Content starts

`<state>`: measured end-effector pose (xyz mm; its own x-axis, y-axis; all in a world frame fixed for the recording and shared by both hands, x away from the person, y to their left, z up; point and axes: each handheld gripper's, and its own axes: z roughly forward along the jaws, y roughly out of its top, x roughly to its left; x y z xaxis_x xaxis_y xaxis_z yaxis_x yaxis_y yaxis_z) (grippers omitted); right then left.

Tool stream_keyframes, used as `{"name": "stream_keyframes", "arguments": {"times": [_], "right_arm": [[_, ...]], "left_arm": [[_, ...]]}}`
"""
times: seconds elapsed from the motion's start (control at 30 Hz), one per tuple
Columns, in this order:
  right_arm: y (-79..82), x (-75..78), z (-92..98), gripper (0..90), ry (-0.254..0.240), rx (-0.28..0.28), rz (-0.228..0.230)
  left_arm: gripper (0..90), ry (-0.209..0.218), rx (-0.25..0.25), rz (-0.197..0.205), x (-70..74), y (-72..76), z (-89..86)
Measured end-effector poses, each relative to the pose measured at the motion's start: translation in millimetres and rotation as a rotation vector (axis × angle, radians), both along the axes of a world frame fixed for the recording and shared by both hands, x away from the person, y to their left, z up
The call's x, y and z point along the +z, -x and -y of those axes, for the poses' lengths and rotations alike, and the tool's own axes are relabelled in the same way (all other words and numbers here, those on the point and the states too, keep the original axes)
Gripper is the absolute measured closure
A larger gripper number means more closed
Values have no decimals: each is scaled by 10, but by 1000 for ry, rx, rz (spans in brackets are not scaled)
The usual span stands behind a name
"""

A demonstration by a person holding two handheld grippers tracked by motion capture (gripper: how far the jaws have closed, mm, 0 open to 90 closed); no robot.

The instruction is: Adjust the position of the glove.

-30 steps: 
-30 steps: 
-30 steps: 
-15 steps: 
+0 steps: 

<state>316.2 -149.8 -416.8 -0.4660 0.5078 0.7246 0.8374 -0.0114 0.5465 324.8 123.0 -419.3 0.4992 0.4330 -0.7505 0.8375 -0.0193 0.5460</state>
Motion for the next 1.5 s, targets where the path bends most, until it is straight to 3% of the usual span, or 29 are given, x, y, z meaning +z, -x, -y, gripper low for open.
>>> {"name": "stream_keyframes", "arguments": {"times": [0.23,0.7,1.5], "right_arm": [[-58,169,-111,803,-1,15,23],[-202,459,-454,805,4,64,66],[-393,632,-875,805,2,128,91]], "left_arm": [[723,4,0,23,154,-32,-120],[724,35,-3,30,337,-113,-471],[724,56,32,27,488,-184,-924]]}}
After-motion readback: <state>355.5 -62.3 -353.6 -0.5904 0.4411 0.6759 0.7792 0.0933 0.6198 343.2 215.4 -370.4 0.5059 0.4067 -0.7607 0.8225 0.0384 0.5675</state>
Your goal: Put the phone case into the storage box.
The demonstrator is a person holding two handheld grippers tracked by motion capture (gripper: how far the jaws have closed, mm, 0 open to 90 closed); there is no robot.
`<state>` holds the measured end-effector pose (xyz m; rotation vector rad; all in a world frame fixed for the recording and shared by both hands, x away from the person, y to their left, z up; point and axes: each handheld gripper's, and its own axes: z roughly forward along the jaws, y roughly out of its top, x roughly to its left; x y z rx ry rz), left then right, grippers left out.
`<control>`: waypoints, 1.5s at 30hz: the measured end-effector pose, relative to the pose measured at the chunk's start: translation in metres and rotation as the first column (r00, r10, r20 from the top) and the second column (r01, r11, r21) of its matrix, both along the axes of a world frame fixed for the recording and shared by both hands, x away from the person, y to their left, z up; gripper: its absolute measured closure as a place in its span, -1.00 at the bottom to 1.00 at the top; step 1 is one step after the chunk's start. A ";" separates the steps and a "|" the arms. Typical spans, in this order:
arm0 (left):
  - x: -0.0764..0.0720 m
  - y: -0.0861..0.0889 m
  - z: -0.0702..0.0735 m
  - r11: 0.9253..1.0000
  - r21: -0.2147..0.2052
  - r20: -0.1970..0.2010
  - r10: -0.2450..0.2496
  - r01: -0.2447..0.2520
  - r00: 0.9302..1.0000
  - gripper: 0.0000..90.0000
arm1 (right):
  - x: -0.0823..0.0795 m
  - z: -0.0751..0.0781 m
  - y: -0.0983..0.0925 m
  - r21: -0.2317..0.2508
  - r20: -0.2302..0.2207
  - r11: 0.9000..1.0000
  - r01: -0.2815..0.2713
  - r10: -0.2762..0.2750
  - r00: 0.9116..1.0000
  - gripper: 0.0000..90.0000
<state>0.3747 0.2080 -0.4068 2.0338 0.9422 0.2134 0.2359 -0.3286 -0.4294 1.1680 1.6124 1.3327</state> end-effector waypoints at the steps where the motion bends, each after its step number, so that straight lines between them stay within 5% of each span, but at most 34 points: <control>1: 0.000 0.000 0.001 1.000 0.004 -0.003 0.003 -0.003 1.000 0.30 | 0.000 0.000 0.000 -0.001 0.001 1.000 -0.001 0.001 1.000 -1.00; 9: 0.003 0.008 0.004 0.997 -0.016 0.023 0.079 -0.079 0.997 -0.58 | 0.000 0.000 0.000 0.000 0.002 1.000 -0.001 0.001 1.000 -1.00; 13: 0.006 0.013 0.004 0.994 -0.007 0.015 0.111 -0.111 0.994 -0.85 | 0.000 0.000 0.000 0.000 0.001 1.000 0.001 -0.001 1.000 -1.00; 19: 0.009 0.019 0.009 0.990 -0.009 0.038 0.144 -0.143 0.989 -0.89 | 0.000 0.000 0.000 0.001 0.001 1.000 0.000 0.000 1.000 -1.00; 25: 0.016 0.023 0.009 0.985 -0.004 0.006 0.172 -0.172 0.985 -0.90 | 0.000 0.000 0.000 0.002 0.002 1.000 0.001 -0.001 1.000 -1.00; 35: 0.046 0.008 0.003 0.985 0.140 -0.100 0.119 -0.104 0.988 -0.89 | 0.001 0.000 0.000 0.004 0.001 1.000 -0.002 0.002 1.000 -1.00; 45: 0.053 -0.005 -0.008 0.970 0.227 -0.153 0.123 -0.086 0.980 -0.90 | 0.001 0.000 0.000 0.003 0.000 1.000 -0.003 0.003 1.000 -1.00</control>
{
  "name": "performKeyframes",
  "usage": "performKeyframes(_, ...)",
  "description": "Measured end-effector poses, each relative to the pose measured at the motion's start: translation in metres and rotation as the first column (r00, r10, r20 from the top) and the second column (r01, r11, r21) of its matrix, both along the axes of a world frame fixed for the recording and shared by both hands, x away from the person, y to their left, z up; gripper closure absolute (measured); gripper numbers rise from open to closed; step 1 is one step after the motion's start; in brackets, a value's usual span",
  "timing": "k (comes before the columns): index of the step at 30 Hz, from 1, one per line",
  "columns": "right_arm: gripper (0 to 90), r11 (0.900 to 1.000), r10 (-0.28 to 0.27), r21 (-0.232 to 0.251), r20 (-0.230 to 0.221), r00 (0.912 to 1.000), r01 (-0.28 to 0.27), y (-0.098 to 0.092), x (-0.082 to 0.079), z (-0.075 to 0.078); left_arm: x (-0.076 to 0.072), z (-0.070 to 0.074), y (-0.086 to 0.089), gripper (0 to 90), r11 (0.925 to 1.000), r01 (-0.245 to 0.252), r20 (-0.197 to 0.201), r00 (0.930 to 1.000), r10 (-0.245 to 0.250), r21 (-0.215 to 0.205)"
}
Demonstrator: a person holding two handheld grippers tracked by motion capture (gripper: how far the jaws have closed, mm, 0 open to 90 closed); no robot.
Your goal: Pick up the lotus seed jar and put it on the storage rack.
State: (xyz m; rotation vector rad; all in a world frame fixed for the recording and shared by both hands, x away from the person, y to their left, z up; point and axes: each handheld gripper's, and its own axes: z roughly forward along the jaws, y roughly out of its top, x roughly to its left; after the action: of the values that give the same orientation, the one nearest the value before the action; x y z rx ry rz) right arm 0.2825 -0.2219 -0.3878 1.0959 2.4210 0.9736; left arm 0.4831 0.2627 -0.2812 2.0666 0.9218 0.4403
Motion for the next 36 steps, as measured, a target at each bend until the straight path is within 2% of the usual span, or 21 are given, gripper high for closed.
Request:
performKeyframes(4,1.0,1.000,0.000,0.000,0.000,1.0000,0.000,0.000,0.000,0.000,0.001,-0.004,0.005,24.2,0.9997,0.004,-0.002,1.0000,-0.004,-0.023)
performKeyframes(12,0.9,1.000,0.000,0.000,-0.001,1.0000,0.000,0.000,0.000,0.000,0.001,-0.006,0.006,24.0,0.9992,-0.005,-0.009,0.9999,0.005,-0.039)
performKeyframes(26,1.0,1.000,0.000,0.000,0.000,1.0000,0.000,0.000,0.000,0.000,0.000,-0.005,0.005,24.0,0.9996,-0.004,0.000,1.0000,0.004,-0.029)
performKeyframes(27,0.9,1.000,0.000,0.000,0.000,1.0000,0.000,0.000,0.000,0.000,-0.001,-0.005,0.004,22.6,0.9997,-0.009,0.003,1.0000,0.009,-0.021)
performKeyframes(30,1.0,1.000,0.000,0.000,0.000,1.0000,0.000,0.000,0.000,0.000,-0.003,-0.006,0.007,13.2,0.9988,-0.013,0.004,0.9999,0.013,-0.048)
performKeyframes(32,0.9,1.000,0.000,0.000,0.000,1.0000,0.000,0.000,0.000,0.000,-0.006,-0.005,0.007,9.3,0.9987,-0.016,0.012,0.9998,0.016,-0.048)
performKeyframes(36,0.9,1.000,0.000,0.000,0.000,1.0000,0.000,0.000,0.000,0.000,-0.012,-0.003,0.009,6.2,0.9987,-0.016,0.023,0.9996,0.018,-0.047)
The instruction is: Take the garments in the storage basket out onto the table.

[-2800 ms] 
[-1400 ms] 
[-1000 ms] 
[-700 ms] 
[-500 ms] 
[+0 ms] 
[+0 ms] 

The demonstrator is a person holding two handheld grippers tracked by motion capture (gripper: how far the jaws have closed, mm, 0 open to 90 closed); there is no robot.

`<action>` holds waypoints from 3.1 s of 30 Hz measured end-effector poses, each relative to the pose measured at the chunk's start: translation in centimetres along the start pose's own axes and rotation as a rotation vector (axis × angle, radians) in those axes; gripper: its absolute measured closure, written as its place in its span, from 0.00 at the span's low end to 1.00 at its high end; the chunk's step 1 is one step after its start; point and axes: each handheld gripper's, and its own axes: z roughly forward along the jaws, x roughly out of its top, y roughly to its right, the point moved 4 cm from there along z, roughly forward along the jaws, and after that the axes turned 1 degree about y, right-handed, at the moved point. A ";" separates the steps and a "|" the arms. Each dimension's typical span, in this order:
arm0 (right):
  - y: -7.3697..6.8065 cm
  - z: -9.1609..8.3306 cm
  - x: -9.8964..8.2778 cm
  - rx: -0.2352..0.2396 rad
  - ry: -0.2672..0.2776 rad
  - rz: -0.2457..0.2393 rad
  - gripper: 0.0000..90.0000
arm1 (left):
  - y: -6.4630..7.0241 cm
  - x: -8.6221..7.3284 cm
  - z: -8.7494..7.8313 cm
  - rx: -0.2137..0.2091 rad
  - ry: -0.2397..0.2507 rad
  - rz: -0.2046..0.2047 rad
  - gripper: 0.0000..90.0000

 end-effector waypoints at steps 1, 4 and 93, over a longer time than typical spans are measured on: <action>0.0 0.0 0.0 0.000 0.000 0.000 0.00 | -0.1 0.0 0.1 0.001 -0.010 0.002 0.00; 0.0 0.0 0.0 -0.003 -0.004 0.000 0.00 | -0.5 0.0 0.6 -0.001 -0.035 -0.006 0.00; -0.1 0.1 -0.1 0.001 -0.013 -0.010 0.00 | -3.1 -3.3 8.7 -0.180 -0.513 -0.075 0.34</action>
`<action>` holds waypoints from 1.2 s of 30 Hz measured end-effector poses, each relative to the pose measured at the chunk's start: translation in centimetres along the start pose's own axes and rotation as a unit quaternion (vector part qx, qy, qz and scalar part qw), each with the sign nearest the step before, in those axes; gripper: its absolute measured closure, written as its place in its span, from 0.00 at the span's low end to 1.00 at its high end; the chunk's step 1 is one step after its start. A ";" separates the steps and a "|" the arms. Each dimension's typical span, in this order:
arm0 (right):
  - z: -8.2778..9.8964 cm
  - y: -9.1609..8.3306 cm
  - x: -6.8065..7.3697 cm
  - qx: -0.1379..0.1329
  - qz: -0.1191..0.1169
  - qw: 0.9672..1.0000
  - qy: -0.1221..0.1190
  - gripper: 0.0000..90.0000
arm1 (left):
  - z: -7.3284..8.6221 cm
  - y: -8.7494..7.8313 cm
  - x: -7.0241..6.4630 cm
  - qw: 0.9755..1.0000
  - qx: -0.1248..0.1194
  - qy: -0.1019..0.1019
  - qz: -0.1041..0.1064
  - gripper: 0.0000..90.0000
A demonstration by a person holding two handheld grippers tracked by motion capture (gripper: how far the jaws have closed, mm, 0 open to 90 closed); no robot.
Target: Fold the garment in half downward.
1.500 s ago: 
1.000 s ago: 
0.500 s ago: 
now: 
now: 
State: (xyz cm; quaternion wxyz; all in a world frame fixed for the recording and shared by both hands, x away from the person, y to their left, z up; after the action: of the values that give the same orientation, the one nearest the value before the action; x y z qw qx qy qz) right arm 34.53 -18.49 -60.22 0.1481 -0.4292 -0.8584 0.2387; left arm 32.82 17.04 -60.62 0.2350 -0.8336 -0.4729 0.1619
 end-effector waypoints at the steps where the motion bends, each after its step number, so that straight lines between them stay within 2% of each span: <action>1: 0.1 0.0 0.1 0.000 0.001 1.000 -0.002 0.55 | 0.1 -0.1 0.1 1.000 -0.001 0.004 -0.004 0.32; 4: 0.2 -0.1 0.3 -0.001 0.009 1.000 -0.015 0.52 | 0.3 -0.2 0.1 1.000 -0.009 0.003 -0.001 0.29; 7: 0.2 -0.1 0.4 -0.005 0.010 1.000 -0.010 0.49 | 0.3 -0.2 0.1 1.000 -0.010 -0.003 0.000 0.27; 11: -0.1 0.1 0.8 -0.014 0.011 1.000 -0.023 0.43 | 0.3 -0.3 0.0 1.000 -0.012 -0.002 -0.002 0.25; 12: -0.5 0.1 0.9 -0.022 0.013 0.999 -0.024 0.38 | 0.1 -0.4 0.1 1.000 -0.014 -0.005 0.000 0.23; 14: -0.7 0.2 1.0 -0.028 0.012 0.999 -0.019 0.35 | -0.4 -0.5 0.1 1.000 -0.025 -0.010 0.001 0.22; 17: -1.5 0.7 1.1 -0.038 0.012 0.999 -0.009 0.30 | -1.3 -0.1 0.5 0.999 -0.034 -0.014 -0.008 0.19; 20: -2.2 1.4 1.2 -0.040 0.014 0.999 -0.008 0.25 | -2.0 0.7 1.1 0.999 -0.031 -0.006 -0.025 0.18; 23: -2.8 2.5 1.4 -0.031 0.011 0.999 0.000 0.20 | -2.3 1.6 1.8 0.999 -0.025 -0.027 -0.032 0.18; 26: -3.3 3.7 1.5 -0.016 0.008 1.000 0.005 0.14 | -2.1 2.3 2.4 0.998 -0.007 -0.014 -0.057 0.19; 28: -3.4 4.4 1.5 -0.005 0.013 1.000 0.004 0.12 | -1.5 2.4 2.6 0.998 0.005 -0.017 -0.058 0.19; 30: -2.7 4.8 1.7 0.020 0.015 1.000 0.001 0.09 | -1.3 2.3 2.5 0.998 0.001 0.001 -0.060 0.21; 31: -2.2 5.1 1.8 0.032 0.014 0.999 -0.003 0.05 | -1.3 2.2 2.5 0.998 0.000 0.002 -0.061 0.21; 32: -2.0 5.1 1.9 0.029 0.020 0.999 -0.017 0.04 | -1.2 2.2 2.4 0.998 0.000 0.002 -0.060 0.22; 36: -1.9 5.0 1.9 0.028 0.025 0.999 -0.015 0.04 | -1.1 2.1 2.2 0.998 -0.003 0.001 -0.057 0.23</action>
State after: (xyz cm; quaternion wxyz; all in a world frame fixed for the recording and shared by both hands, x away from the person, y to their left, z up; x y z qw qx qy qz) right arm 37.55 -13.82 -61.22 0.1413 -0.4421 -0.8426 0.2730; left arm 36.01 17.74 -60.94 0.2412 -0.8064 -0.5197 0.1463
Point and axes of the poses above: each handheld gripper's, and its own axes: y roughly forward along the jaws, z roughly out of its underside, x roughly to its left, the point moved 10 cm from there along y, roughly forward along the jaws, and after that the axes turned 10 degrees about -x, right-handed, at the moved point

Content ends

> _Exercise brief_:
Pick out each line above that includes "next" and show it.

> _Written response_:
Motion for the next 1.5 s, targets where the path bends most, until it is straight to 3% of the usual span, or 29 are given, x, y, z meaning +z, -x, -y, gripper low for open.
Motion for the next 36 steps, as measured, a target at each bend until the straight path is within 2% of the usual span, or 21 are given, gripper high for closed.

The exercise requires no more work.